Wayne Silvan wrote:
The problem is a friend and I bought a super cub basket case we had a a&p rebuild it and the log books were missing and now the feds wont return it to certification.The next step is to go experimental.It was a certified aircraft with all ads done and all the stc paperwork in order.
Without the log books, what's your proof that all the ADs were done, and the STC paperwork was in order?
As for "going experimental," there's no such animal. There's an Experimental Exhibition category, an Experimental Research and Development category, there's an Experimental Amateur-Built category, and several others. You have to provide the FAA with justification for placing your aircraft into one of those categories. It won't qualify for Experimental Amateur-Built, and all the others can have some significant restrictions (e.g., no passengers, re-apply for a certificate every year, no flights to anywhere outside the local area without prior FAA approval, etc.). This is not a new policy; this has been in existence for 50 years or more.
Frankly, you don't want to make the airplane experimental. You'd just
be taking an aircraft with a known (high) value and turning it into an
I am hugely surprised that your A&P didn't know that missing logs would cause this kind of problem with the FAA. "Stunned" is probably more accurate. Did the logs get misplaced during the process, or did the A&P retain them due to a dispute with you? How did the A&P record the work he/she did, if they didn't have logbooks to enter them into? Do you have the engine log? This is a legal issue between you and the A&P, not between you and the FAA. The FAA's rules are clear, in this case, and the A&P should have known them.

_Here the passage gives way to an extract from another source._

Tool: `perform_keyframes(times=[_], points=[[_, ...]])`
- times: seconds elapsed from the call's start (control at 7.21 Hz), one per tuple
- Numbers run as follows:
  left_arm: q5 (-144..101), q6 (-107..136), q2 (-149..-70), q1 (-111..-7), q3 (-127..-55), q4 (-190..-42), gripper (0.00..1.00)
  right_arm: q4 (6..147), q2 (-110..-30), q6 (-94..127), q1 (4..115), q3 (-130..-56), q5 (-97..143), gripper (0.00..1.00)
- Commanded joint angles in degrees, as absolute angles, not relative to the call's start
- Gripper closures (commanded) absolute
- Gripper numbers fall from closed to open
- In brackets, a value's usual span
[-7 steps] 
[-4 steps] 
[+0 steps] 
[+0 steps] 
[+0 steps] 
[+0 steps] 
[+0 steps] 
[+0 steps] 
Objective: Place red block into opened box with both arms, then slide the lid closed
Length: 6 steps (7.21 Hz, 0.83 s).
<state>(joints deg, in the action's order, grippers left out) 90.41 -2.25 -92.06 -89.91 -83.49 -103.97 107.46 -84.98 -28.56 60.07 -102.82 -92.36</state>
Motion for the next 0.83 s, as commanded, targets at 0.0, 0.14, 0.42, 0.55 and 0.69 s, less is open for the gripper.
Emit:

Actually, there is a process to recover from lost logbook situations. I think it might have been covered in FAA Order 8700.1, but that order has been superceded and I can't find the information. Anyway, I believe you need an A&P/IA to start a new set of logbooks, with estimates as to total time, and re-execute all ADs. Not easy, not cheap, but it'll cost less than the value hit you'll take if you license the plane in any of the Experimental categories.